### TRY IT
Your copy should begin with the line containing "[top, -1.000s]", end with the line containing "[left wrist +", match the listing below exactly, and contain no pictures.

RAW DATA Start Marker

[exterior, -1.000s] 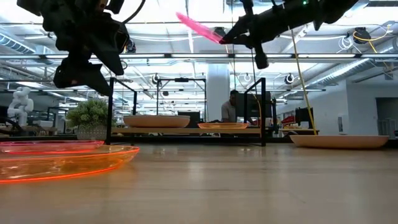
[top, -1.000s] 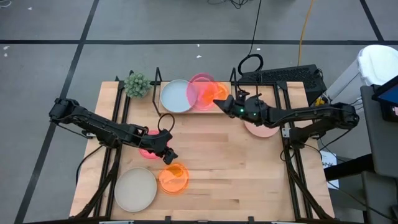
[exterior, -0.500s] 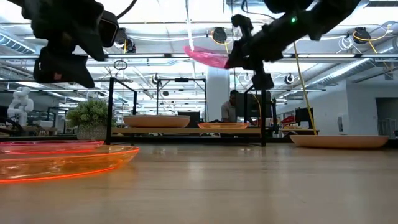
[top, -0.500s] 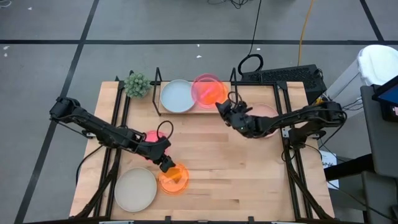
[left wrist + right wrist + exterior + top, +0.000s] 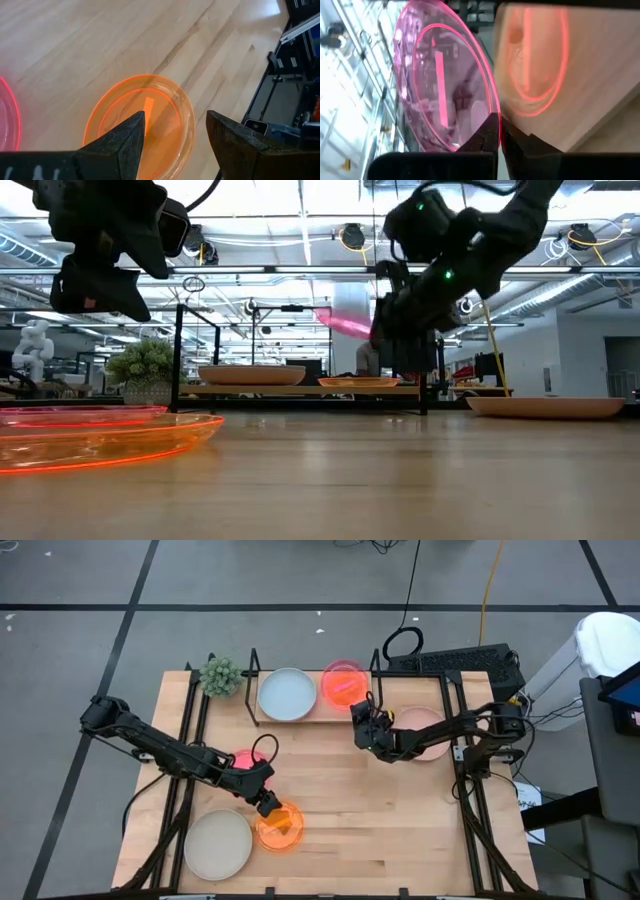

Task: Place and stack plates onto a shelf
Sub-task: Stack the bottom pink transparent plate on the orange plate on the shelf

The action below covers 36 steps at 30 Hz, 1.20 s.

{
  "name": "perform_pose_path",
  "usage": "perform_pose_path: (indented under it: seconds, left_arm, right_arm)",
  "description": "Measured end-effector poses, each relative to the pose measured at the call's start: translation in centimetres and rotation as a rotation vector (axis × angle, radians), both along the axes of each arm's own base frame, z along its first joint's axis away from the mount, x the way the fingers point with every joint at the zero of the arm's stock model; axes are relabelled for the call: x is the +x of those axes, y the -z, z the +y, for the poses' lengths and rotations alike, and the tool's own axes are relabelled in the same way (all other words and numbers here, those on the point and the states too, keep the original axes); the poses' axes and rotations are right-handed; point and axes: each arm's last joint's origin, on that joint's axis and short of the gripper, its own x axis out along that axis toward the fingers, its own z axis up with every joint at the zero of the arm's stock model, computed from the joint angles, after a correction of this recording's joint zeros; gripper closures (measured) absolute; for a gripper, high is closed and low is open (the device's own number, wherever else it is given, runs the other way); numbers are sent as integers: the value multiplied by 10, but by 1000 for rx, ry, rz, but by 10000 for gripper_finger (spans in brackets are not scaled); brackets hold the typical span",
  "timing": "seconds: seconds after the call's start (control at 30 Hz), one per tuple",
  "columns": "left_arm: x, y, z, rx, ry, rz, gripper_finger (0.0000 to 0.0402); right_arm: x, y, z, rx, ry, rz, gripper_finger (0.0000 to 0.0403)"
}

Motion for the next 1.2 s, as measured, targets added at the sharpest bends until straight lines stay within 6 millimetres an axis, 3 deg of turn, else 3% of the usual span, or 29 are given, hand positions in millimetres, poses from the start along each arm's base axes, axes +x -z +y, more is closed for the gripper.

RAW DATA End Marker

### SOLUTION FOR THIS PROBLEM
[top, -1.000s] 
[exterior, -0.500s] 
[top, -0.500s] 
[left wrist + right wrist + exterior + top, +0.000s] 

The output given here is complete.